I didn’t set out to post every day this month, it’s just kind of happened like that so far. And it’s actually a bit easier to keep up with me because I’m not forcing myself to do it. If I don’t, so what, there’s another month.
But it’s nice to at least be writing again on a somewhat regular basis. Even if my life is a bit mundane and boring. How do people find stuff to write about everyday?
Because what I did today is basically what I told you I was going to do yesterday. I slept until about 10am or so, got up and took care of a few household duties, spent a leisurely amount of time getting ready, then went to see The Watchmen. After that, it was dinner at Sticky Fingers then dessert at Cold Stone Creamery, where I tried some of their rather delicious, but insanely rich, marshmallow ice cream, which pretty much had the taste and consistency of frozen fluff.
So overall, we did the same thing tonight that we did yesterday night with the exception of the movie. And the fact that between the popcorn, dinner and the ice cream, I feel like I ate my way through the afternoon and evening.
I haven’t been able to focus much lately because I’ve been a bit exhausted. Adapting to the new schedule is tiresome and the Daylight Savings Time rollover tonight probably isn’t going to help much.
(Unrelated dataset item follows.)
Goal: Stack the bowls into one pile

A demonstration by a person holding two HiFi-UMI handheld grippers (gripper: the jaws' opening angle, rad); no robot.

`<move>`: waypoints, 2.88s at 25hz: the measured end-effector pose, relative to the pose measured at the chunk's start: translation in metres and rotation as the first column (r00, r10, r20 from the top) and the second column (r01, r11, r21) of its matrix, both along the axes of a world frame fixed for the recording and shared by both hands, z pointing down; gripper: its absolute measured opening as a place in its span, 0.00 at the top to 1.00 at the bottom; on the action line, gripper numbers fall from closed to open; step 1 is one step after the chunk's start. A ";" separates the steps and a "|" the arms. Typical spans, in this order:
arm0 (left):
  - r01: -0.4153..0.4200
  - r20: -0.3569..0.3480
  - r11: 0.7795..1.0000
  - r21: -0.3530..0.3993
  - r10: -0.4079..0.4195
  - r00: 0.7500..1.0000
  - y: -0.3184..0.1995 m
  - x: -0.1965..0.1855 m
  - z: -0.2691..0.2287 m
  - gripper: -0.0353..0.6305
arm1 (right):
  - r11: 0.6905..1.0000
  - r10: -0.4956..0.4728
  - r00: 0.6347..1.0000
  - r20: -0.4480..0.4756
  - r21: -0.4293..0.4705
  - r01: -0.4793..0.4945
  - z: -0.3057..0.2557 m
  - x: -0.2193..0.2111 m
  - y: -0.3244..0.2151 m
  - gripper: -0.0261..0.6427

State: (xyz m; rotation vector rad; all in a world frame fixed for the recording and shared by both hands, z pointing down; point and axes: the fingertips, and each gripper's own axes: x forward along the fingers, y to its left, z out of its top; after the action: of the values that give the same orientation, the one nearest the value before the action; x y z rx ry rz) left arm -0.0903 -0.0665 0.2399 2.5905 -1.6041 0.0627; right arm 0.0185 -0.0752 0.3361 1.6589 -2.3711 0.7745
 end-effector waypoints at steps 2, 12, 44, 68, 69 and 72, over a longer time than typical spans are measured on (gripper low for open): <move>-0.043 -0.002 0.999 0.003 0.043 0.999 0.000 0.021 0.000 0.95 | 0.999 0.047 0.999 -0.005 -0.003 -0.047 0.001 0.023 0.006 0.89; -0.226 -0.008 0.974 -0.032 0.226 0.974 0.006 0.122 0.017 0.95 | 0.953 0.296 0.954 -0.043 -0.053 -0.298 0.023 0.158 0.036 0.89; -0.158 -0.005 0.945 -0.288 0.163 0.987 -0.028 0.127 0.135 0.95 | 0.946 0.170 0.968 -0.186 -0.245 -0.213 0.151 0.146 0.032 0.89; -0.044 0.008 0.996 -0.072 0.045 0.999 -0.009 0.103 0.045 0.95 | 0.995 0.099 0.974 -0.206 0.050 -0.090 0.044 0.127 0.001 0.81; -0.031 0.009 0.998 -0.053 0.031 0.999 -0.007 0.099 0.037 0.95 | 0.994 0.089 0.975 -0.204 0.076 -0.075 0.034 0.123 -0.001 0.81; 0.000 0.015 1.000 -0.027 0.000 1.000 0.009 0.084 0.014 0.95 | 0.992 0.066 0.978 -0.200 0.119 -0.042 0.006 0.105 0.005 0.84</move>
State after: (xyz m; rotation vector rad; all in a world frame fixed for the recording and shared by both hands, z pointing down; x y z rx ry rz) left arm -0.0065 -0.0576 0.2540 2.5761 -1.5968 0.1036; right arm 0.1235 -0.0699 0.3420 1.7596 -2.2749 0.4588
I am just all about being lazy these days and truthfully, would’ve like to stay in bed until noon today. Unfortunately, I was wide awake around 10am and had we not had plans, I would’ve been super-motivated to actually get shit done.
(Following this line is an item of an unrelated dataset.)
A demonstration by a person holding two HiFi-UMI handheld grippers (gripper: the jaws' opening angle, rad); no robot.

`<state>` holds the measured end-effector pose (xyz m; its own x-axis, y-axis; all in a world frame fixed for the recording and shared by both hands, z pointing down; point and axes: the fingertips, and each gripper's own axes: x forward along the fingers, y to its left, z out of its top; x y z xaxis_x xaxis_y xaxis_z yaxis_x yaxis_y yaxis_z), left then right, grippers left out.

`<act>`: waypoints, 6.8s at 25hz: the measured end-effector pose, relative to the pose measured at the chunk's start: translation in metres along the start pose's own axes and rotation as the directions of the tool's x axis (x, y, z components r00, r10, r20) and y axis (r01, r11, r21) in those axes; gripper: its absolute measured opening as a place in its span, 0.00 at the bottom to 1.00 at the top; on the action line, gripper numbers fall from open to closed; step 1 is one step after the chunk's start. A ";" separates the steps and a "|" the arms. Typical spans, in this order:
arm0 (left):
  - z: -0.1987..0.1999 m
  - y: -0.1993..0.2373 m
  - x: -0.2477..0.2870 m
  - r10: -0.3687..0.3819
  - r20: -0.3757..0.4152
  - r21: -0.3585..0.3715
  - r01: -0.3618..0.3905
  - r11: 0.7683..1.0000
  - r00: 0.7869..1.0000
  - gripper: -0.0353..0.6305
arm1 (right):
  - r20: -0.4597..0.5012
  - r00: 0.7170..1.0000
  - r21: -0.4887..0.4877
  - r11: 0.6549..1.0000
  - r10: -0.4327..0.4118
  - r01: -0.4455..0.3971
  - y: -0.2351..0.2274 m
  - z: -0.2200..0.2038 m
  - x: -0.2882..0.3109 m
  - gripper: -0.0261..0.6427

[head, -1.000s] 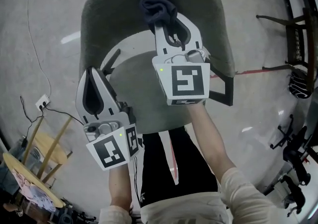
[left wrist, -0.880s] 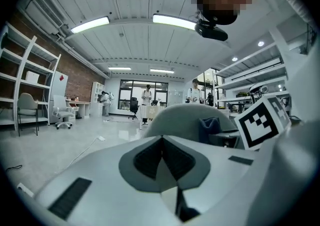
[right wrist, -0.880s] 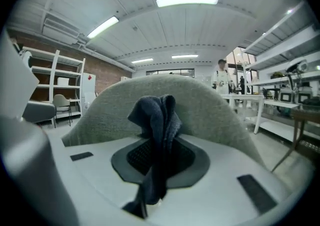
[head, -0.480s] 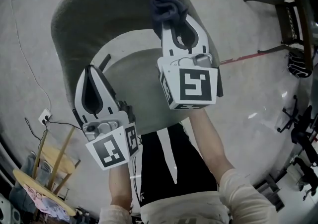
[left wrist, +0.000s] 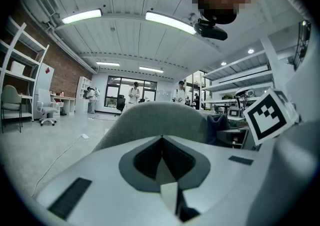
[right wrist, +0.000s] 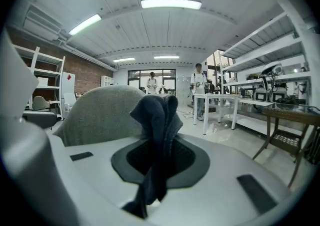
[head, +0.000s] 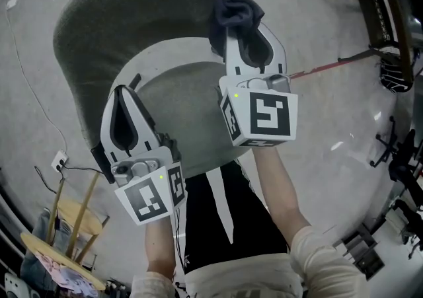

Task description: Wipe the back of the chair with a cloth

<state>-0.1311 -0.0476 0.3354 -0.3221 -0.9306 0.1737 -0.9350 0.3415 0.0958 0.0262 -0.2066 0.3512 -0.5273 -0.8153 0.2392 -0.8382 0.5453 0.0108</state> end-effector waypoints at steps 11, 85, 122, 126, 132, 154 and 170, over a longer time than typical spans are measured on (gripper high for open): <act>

I love going out and having friends and a social life but some days, knowing that I have to stop what I’m doing to get ready to go out and then go out makes me so unmotivated to actually start a task or household chores, mainly because I don’t like leaving things unfinished.
So my house is a wreck, we are in desperate need of a major grocery run, I’ve got phone calls and appointments and plans that need to be made and all I want to do tomorrow is lay in bed with the windows open and the breeze blowing in, surfing the Net, watching crap TV and reading. What will probably happen is that I’ll be wide awake, will sit in the living room doing the same thing for the better part of the day until it’s time to get ready to go to trivia. I’ll have thought about everything that needed to be done but never actually started.
Last time I checked, thinking didn’t stock the cabinets.
One of these days I’ll work out some sort of balance where there’s no guilt about my messy house awaiting me while I’m out eating delicious food and having some laughs with friends.
I’ll just have to teach the maid to be as meticulous as I am.

For now, I’m just going to go cuddle up with my puppy dawg, who has been at home by himself for the past seven hours patiently waiting by the window for us and is now snuggled onto my chest and begging for attention. Babies may make my ovaries dance, but my Sammy just makes my heart melt!